Structured Knowledge Bases (KBs) are extremely useful for applications such as question answering and dialog, but are difficult to populate and maintain. People prefer expressing information in natural language, and hence text corpora, such as Wikipedia, contain more detailed up-to-date information. This raises the question -- can we directly treat text corpora as knowledge bases for extracting information on demand?
In this talk I will focus on two problems related to this question. First, I will look at augmenting incomplete KBs with textual knowledge for question answering. I will describe a graph neural network model for processing heterogeneous data from the two sources.

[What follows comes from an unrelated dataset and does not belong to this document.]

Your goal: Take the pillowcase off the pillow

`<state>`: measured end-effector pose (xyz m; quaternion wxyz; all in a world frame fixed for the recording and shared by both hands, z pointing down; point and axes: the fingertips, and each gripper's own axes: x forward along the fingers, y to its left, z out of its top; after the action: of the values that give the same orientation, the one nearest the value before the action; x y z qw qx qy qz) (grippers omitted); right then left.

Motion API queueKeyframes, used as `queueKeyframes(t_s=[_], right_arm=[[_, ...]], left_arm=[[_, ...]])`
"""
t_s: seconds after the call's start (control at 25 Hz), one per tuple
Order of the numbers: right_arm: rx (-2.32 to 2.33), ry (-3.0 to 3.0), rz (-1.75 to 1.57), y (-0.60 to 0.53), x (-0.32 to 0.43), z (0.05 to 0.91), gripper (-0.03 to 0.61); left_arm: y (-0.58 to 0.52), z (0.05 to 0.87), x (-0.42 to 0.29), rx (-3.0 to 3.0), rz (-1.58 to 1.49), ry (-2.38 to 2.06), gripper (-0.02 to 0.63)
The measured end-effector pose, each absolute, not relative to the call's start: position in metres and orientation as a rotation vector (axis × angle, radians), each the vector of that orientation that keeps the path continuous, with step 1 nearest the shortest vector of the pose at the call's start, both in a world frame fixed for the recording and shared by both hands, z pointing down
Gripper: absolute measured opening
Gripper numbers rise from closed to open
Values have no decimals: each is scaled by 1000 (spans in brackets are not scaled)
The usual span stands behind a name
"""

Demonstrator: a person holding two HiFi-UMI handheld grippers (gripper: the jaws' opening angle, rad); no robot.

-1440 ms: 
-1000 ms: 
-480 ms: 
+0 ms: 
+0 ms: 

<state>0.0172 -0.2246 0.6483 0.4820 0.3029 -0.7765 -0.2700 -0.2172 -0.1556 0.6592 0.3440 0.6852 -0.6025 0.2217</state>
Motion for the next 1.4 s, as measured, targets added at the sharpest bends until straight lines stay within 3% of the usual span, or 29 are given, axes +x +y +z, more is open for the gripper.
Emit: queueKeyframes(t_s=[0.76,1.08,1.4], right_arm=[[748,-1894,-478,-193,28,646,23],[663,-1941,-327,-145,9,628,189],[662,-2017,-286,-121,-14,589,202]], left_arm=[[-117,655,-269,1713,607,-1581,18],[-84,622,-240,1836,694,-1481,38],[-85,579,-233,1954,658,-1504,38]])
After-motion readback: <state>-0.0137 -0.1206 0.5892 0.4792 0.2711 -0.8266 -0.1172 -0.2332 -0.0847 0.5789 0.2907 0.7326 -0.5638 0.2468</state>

Next, I will describe a scalable approach for compositional reasoning over the contents of the text corpus, analogous to following a path of relations in a structured KB to answer multi-hop queries. I will conclude by discussing interesting future research directions in this domain.
Bhuwan Dhingra is a final year PhD student at Carnegie Mellon University, advised by William Cohen and Ruslan Salakhutdinov. His research uses natural language processing and machine learning to build an interface between AI applications and world knowledge (facts about people, places and things). His work is supported by the Siemens FutureMakers PhD fellowship. Prior to joining CMU, Bhuwan completed his undergraduate studies at IIT Kanpur in 2013, and spent two years at Qualcomm Research in the beautiful city of San Diego.